Code repo for ACM e-Energy 2019 paper: Exploiting Vulnerabilities of Load Forecasting Through Adversarial Attacks Paper [Runner-Up for Best Paper]
Extended version: Vulnerabilities of Power System Operations to Load Forecasting Data Injection Attacks
Authors: Yize Chen, Yushi Tan, Ling Zhang and Baosen Zhang
University of Washington
Contact: [email protected]
Load forecasting plays a critical role in the operation and planning of power systems. By using input features such as historical loads and weather forecasts, system operators and utilities build forecast models to guide decision making in commitment and dispatch. As the forecasting techniques becomes more sophisticated, however, they also become more vulnerable to cybersecurity threats. We study the vulnerability of a class of load forecasting algorithms and analyze the potential impact on the power system operations, such as load shedding and increased dispatch costs. Specifically, we propose data injection attack algorithms that require minimal assumptions on the ability of the adversary.
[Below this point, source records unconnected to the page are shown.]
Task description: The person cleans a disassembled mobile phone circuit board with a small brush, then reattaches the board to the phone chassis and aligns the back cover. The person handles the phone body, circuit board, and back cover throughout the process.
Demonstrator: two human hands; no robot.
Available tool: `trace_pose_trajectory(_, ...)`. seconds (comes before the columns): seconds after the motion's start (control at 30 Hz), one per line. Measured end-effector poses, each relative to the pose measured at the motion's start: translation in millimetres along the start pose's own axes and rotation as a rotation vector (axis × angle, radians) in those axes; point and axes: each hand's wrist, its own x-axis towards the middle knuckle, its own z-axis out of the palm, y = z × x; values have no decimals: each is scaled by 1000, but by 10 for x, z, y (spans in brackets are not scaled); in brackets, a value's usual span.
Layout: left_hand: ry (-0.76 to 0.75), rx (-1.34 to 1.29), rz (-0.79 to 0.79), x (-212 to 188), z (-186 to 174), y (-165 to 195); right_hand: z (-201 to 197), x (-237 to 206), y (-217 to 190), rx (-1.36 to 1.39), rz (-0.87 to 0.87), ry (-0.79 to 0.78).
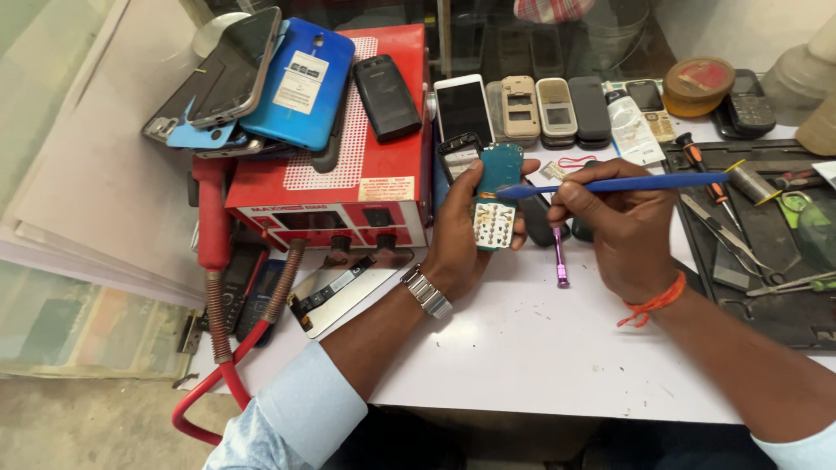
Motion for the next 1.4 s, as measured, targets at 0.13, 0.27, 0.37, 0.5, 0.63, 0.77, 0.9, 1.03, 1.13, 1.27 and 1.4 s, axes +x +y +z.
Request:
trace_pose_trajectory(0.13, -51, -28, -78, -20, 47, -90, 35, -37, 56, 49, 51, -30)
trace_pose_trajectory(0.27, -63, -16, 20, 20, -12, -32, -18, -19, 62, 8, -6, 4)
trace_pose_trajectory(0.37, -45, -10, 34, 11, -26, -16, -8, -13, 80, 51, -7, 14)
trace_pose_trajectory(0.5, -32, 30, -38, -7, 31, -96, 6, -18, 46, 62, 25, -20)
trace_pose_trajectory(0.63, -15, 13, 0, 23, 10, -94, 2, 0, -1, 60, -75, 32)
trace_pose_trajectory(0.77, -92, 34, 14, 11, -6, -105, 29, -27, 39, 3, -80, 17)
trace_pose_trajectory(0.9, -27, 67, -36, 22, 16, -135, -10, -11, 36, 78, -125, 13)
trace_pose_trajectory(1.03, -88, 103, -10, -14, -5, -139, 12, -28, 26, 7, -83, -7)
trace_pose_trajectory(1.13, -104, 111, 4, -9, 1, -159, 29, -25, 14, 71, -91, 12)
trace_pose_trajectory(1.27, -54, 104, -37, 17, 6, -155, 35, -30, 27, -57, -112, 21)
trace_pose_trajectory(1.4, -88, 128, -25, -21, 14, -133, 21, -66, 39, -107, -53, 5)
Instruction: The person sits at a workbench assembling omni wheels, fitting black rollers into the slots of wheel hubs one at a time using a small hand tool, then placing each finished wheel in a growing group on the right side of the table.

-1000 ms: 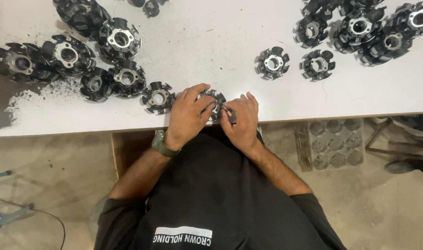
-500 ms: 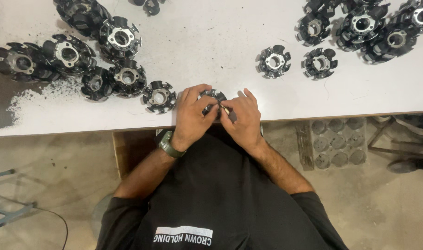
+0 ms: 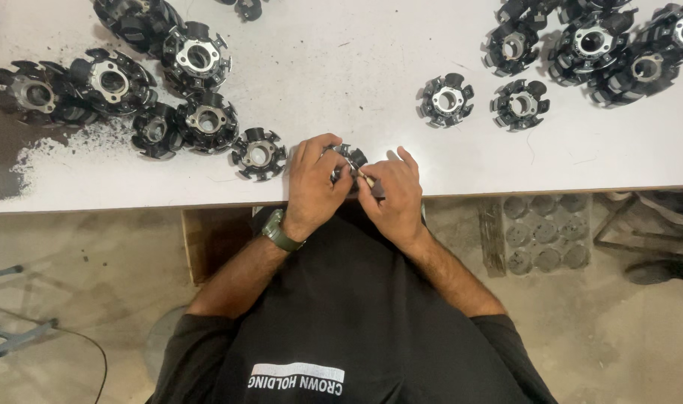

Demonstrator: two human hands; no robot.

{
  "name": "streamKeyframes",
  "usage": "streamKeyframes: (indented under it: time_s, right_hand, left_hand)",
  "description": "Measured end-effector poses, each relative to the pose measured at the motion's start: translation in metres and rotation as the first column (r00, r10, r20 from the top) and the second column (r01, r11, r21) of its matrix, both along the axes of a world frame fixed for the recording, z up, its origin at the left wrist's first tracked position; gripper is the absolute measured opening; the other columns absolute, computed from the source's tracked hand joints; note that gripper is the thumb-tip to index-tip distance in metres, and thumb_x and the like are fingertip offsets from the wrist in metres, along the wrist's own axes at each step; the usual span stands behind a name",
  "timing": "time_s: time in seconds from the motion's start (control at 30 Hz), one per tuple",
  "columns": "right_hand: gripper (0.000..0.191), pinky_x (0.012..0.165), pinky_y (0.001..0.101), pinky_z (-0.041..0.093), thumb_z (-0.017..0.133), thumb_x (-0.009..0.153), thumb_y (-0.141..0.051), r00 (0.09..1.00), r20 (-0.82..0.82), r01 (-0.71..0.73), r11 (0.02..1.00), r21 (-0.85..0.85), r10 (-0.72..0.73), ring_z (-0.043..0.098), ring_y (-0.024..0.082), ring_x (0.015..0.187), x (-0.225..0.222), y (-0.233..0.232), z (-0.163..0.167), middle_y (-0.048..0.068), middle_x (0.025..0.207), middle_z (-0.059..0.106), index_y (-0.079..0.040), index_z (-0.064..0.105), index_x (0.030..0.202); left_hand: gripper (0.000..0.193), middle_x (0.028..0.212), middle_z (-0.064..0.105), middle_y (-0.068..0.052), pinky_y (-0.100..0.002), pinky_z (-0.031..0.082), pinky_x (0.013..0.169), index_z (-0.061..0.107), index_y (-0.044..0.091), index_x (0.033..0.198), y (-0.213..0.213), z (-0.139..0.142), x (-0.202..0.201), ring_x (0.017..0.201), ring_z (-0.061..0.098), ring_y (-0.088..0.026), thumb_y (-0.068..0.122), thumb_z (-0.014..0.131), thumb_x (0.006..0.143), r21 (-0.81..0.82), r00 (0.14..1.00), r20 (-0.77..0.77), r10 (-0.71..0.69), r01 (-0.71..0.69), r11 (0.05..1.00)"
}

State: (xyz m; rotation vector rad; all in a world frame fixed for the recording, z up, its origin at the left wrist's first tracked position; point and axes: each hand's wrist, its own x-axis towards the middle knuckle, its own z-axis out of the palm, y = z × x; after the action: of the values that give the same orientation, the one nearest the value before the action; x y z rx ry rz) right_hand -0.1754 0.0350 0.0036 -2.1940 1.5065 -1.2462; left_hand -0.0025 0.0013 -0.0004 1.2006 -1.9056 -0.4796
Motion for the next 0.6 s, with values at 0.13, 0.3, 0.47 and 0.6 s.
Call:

By only injecting malicious data in temperature from online weather forecast APIs, an attacker could manipulate load forecasts in arbitrary directions and cause significant and targeted damages to system operations.
All code are implemented in Python.
Learning algorithms for load forecasting: Tensorflow and Keras
Power systems unit commitment and economic dispatch: Pypsa
We make use of
weather data from Dark Sky API;
load data from ENTSOE(European Network of Transmission System Operators for Electricity).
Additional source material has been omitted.